▶ **Problem description**
Across all the entries below, how many lines contain the string "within"? The number by itself is the answer.

▶ **Source material**

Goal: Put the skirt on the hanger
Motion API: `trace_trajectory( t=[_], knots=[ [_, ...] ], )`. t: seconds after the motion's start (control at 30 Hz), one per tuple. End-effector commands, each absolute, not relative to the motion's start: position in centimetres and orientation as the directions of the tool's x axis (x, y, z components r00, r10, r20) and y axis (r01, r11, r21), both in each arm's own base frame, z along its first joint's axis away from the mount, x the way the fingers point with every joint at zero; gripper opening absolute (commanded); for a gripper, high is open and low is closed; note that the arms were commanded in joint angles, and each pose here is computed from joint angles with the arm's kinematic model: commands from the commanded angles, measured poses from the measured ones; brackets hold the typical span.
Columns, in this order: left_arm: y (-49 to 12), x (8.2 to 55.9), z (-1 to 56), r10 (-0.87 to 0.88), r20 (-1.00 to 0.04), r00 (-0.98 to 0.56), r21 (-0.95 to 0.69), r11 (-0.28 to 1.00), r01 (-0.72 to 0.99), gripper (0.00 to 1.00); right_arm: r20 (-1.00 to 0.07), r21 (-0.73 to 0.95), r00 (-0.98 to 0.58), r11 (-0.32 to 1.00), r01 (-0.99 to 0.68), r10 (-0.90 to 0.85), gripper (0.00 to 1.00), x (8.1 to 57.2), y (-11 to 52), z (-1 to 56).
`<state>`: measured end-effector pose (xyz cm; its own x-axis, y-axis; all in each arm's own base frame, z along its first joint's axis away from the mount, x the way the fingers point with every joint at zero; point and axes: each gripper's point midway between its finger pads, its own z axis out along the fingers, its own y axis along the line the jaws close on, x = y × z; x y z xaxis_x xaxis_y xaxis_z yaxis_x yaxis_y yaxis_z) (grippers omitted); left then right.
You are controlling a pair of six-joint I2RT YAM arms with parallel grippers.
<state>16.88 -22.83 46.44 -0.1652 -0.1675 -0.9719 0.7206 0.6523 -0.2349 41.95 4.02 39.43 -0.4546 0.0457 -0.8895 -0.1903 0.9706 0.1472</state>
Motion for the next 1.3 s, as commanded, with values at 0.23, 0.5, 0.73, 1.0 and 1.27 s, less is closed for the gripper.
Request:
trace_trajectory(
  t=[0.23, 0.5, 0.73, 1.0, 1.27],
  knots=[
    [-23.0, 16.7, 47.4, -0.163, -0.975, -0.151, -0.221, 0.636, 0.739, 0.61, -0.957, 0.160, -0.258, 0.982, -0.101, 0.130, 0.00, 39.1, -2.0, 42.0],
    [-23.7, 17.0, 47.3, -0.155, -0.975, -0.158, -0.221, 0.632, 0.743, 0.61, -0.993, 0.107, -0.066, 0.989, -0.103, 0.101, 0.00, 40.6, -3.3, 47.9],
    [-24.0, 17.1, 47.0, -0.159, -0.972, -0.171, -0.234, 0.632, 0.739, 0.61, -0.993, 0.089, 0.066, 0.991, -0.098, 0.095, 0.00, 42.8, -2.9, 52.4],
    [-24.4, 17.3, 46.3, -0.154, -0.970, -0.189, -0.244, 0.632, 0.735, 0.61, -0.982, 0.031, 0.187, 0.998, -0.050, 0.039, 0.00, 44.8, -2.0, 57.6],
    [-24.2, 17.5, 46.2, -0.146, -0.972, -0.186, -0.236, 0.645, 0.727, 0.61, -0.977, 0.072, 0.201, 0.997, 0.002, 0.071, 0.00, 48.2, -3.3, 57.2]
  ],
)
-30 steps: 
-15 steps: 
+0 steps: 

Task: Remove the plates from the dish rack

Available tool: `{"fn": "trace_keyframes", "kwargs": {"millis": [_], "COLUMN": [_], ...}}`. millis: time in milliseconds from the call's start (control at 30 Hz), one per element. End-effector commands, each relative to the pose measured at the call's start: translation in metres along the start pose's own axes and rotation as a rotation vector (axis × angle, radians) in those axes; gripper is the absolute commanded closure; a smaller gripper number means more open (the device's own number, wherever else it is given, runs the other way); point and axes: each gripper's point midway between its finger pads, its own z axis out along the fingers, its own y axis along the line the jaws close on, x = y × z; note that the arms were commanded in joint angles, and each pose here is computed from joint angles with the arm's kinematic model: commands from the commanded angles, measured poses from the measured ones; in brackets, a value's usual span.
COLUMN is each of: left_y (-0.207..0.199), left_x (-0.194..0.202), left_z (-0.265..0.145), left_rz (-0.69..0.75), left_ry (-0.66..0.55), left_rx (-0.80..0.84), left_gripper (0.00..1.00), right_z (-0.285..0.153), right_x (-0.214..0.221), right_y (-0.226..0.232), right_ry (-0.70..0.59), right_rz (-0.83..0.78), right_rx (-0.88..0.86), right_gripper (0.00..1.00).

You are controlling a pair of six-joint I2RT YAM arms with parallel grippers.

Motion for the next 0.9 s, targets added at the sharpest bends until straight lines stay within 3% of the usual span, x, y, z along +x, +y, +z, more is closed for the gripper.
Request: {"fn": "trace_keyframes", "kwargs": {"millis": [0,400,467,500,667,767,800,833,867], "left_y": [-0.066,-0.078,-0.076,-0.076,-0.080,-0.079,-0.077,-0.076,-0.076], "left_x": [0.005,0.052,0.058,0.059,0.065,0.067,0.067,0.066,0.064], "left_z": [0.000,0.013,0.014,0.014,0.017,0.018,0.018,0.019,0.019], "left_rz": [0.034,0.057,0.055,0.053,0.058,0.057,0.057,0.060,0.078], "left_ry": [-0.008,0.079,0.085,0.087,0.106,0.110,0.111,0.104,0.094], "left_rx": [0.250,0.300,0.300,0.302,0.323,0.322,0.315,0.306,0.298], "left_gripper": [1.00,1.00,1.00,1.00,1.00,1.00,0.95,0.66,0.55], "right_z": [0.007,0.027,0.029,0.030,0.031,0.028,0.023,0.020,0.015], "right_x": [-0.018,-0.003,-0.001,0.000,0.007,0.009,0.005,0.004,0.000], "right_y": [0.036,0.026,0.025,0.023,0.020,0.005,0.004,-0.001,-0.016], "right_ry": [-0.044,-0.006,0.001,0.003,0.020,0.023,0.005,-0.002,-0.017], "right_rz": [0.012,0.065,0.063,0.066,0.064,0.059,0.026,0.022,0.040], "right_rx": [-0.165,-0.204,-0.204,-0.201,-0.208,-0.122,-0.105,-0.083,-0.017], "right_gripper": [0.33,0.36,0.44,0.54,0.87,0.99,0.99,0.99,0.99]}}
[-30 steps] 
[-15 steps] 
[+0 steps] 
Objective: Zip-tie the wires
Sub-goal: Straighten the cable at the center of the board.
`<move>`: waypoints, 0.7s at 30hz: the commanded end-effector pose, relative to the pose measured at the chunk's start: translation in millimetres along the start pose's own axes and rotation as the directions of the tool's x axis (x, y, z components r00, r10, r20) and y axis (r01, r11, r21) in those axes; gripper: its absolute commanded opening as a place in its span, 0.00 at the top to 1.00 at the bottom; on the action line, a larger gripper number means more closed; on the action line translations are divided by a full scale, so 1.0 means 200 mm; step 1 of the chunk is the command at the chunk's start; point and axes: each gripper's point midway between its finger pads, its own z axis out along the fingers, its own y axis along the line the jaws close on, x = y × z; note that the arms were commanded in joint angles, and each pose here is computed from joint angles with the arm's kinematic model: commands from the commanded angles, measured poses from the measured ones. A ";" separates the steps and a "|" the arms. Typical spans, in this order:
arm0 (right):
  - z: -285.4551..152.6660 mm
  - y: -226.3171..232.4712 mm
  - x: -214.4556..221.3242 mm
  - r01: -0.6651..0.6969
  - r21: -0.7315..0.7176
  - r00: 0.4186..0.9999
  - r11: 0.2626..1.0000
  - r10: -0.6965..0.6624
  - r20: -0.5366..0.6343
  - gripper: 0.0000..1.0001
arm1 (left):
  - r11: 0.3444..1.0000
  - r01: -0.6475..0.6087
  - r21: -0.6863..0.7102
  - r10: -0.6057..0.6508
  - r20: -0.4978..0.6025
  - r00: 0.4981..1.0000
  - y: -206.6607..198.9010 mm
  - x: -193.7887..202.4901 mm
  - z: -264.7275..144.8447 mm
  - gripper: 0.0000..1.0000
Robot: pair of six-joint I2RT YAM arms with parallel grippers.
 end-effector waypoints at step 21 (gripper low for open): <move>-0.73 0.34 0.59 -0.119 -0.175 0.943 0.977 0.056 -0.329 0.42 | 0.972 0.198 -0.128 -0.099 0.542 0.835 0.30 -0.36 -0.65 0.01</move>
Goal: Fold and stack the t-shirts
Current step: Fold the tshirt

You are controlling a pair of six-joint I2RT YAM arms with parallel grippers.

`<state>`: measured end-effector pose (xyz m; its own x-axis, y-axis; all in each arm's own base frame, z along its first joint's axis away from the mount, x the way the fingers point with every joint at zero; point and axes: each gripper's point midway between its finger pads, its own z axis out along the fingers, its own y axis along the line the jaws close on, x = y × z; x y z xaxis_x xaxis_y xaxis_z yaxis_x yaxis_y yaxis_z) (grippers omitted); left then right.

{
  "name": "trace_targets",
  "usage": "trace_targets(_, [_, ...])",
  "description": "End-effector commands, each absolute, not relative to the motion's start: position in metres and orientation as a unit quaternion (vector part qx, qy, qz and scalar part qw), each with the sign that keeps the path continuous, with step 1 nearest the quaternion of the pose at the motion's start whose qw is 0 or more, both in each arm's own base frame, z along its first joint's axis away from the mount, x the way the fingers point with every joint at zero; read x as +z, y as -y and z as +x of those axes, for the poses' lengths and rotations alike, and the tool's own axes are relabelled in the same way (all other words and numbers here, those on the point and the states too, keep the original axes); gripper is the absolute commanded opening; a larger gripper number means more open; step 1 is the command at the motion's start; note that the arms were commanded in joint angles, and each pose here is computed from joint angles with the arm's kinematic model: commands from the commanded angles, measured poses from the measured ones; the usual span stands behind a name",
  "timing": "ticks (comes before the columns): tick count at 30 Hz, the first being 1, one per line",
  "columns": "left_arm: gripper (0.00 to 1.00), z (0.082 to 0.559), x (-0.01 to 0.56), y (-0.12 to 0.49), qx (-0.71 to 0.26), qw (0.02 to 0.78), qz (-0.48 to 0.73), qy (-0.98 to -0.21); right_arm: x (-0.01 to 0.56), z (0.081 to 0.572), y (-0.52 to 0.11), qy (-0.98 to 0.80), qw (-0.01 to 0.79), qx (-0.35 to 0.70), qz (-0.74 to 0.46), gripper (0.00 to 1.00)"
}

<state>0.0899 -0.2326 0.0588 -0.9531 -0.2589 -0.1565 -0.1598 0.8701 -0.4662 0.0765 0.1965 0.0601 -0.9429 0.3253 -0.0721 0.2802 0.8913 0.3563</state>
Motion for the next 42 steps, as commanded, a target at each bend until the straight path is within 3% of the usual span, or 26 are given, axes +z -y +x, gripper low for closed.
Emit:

▶ **Finished task**
2